• [INSTRUCTIONS FOR THE TASK]:
Exclude all pictures. Then restate, word for word, the entries from the first line through the line that contains "A page of spatial".

Stored dataset items:

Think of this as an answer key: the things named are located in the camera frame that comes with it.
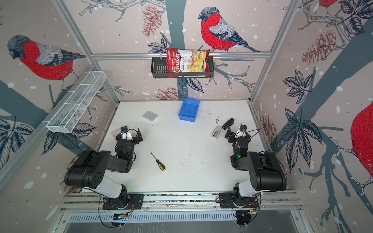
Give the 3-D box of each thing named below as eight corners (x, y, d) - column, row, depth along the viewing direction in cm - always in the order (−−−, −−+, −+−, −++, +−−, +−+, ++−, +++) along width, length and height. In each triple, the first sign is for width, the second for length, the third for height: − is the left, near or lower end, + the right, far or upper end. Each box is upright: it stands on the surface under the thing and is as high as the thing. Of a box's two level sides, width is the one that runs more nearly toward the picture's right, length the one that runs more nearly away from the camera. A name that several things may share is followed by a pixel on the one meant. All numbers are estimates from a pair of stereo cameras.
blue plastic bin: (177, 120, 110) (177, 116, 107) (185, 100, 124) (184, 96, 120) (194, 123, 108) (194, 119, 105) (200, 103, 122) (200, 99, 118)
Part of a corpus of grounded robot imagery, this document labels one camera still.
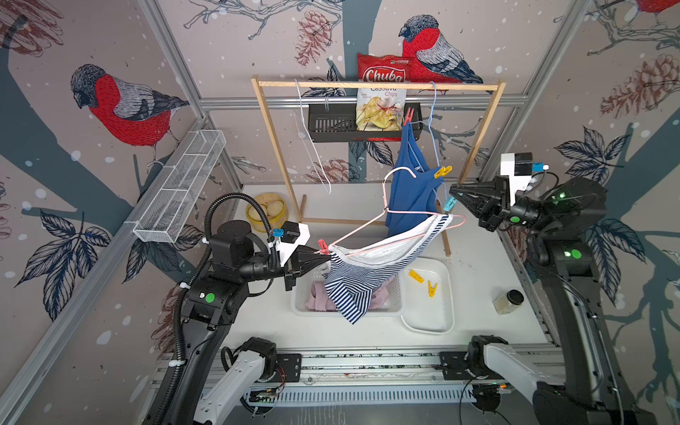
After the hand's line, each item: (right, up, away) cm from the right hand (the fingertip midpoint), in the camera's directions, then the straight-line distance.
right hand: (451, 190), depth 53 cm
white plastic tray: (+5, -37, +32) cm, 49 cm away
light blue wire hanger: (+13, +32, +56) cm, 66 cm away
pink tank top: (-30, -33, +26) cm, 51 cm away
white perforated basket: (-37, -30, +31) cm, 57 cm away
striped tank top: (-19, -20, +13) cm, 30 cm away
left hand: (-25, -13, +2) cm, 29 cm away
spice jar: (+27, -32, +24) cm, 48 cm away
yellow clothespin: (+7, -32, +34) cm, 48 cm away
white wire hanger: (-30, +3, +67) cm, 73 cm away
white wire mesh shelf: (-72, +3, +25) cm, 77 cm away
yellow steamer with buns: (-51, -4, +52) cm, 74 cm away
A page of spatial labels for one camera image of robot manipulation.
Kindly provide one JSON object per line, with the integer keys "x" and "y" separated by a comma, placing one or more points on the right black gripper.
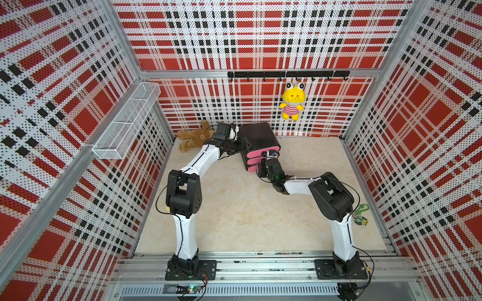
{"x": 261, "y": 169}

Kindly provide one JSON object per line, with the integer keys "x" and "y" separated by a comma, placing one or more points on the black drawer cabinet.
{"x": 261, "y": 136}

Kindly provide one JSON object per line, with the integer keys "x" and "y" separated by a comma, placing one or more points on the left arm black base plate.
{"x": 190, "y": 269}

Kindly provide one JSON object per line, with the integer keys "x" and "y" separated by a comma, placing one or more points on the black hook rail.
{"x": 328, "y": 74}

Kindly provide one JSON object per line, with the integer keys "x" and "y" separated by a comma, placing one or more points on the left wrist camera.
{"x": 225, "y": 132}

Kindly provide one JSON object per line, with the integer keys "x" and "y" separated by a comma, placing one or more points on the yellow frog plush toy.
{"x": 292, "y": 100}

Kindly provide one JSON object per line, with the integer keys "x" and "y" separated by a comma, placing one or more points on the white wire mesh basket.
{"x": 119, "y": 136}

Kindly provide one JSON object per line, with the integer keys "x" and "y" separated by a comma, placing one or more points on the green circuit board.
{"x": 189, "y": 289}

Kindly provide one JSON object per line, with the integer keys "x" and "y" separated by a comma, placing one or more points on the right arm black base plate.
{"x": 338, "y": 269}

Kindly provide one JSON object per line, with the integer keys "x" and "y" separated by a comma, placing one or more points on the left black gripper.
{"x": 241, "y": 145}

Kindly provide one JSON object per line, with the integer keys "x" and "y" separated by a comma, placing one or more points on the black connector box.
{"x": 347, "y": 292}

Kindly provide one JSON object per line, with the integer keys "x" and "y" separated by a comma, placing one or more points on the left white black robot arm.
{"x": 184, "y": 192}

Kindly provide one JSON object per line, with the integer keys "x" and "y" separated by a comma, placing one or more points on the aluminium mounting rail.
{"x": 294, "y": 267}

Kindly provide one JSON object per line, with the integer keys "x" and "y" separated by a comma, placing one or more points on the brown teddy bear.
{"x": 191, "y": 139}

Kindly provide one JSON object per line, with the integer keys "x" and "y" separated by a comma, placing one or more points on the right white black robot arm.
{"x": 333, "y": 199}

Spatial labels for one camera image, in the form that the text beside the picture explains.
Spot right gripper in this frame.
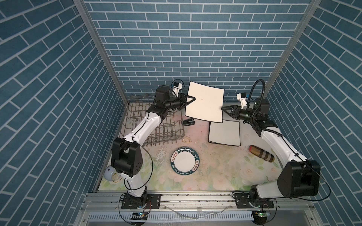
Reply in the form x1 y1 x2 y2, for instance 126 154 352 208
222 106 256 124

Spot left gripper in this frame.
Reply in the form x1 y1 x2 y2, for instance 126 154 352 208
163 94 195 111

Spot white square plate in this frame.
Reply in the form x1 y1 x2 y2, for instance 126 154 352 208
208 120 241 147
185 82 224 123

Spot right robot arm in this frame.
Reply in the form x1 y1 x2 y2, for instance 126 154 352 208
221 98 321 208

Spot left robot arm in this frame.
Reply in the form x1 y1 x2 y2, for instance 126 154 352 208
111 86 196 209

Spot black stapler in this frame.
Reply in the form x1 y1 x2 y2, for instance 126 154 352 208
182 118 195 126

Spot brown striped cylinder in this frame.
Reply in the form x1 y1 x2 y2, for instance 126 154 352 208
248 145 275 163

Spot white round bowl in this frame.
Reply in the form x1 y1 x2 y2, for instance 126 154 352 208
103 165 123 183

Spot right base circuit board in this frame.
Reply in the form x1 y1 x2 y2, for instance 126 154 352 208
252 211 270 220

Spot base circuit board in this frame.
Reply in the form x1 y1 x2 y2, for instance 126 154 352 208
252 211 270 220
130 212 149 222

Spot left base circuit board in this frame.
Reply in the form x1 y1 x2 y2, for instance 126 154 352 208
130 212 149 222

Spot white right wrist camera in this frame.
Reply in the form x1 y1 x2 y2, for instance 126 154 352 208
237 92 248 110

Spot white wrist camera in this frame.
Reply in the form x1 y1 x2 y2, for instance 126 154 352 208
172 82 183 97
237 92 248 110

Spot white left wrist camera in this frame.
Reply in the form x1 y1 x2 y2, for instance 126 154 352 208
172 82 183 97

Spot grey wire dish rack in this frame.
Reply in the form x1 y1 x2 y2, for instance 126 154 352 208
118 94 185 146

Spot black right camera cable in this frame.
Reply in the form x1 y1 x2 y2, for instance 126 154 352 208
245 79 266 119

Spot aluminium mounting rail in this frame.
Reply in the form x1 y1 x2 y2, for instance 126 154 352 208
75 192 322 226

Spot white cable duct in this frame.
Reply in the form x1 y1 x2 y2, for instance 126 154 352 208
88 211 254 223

• [RESPONSE BOX]:
Think of this as an answer key: the things named are located in the camera frame that comes with it.
Give the 3-D box of each thing named below as eight corners (x, y, d) - column, row, depth along the viewing direction in cm - always in the order (−−−, −−+, −+−, −++, +−−, +−+, ++−, +++) along width, length and height. In each triple, the first sign is for width, the second for length, the third for height: − is the left, near or lower end, + the right, far or upper end. Each box is upright: it stands on the surface under the thing and is as high as the thing. Of a box's two level sides, width is the one that runs more nearly toward the picture's right, length the one that runs more nearly away from the camera. A name that several things may share is followed by a pixel on the one meant. All numbers are estimates from a pair of stereo cameras.
blue plastic bin: (177, 120, 110) (177, 116, 107) (185, 100, 124) (184, 96, 120) (194, 123, 108) (194, 119, 105) (200, 103, 122) (200, 99, 118)
Part of a corpus of grounded robot imagery, this document labels one camera still.
After the hand's line, each item: (right, up, away) cm from the right hand (the fingertip midpoint), in the camera's directions, then the straight-line distance.
right hand: (451, 190), depth 53 cm
white plastic tray: (+5, -37, +32) cm, 49 cm away
light blue wire hanger: (+13, +32, +56) cm, 66 cm away
pink tank top: (-30, -33, +26) cm, 51 cm away
white perforated basket: (-37, -30, +31) cm, 57 cm away
striped tank top: (-19, -20, +13) cm, 30 cm away
left hand: (-25, -13, +2) cm, 29 cm away
spice jar: (+27, -32, +24) cm, 48 cm away
yellow clothespin: (+7, -32, +34) cm, 48 cm away
white wire hanger: (-30, +3, +67) cm, 73 cm away
white wire mesh shelf: (-72, +3, +25) cm, 77 cm away
yellow steamer with buns: (-51, -4, +52) cm, 74 cm away
A page of spatial labels for one camera image of robot manipulation.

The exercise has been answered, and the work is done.